Sec.  157.200  Eligibility of qualified employers to participate in a 
SHOP.

    (a) General requirement. Only a qualified employer may participate 
in the SHOP in accordance with 45 CFR 155.710.
    (b) Continuing participation for growing small employers. A 
qualified employer may continue to participate in the SHOP if it ceases 
to be a small employer pursuant to 45 CFR 155.710.
    (c) Participation in multiple SHOPs. A qualified employer may 
participate in multiple SHOPs pursuant to 45 CFR 155.710.


Sec.  157.205  Qualified employer participation process in a SHOP.

    (a) General requirements. When joining the SHOP, a qualified 
employer must comply with the requirements, processes, and timelines 
set forth by this part and must remain in compliance for the duration 
of the employer's participation in the SHOP.
    (b) Selecting QHPs. During an election period, a qualified employer 
may make coverage in a QHP available through the SHOP in accordance 
with the processes developed by the SHOP pursuant to 45 CFR 155.705.
    (c) Information dissemination to employees. A qualified employer 
participating in the SHOP must disseminate information to its qualified 
employees about the process to enroll in a QHP through the SHOP.
    (d) Payment.

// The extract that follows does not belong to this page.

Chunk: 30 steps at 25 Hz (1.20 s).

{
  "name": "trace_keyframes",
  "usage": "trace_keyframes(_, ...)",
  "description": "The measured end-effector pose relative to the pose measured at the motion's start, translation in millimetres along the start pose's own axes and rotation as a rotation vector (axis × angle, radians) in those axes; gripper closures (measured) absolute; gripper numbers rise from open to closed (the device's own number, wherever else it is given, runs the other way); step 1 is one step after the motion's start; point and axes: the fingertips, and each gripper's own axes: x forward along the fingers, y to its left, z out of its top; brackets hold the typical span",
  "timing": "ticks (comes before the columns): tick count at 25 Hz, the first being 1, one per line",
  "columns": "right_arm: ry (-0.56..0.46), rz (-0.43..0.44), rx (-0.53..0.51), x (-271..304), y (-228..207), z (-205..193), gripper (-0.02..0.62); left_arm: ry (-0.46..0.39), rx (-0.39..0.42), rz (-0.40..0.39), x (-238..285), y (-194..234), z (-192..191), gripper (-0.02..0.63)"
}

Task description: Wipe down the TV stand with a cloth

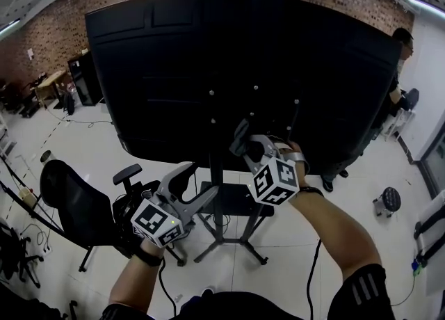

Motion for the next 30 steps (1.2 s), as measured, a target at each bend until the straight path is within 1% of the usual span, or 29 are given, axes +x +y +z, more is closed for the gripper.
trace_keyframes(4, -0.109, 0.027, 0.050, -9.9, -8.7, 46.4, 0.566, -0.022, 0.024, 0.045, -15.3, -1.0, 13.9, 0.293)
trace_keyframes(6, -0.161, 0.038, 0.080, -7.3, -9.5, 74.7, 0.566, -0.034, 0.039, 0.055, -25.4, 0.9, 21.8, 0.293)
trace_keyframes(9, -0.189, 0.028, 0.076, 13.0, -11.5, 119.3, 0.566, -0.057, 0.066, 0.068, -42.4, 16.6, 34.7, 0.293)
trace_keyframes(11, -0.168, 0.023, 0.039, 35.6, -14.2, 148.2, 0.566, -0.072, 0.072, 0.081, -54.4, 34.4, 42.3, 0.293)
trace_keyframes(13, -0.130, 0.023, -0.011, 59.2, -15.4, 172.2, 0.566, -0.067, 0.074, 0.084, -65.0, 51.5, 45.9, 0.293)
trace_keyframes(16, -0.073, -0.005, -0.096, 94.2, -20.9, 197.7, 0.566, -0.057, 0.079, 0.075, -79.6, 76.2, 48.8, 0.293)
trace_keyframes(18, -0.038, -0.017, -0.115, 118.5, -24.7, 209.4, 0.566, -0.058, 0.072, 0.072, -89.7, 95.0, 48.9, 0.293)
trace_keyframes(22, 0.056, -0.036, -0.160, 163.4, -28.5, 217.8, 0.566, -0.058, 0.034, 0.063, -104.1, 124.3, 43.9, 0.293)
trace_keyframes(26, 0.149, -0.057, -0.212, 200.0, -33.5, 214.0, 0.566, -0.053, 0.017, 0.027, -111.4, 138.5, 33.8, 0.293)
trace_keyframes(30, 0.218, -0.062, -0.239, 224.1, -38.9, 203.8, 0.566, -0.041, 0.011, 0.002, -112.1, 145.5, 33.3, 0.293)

A qualified employer must submit any contribution 
towards the premiums of any qualified employee according to the 
standards and processes described in 45 CFR 155.705.
    (e) Employees hired outside of the initial or annual open 
enrollment period. Qualified employers must provide employees hired 
outside of the initial or annual open enrollment period with a 
specified period to seek coverage in a QHP beginning on the first day 
of employment and information about the enrollment process pursuant to 
45 CFR 155.725.
    (f) New employees and changes in employee eligibility. Qualified 
employers participating in the SHOP must provide the SHOP with 
information about individuals or employees whose eligibility status for 
coverage purchased through the employer in the SHOP has changed, 
including:
    (1) Newly eligible individuals and employees; and
    (2) Loss of qualified employee status.
    (g) Annual employer election period. Qualified employers must 
adhere to the annual employer election period to change the program 
participation for the next plan year described in 45 CFR 155.725(c).
    (h) Employer participation renewal. If a qualified employer does 
not take action during the annual employer election period, and remains 
eligible to continue participating in the SHOP, such qualified employer 
will, for the next plan year, continue to offer the same plan, coverage 
level (as defined by section 1302(d)(1) of the Affordable Care Act), or 
combination of plans at the same contribution level as selected during 
the previous year, if such options remain available.

(Catalog of Federal Domestic Assistance Program No. 93.773, 
Medicare--Hospital Insurance; and Program No. 93.774, Medicare--
Supplementary Medical Insurance Program)

    Dated: August 4, 2011.
Donald M. Berwick,
Administrator, Centers for Medicare & Medicaid Services.
    Dated: August 9, 2011
Kathleen Sebelius,
Secretary, Department of Health and Human Services.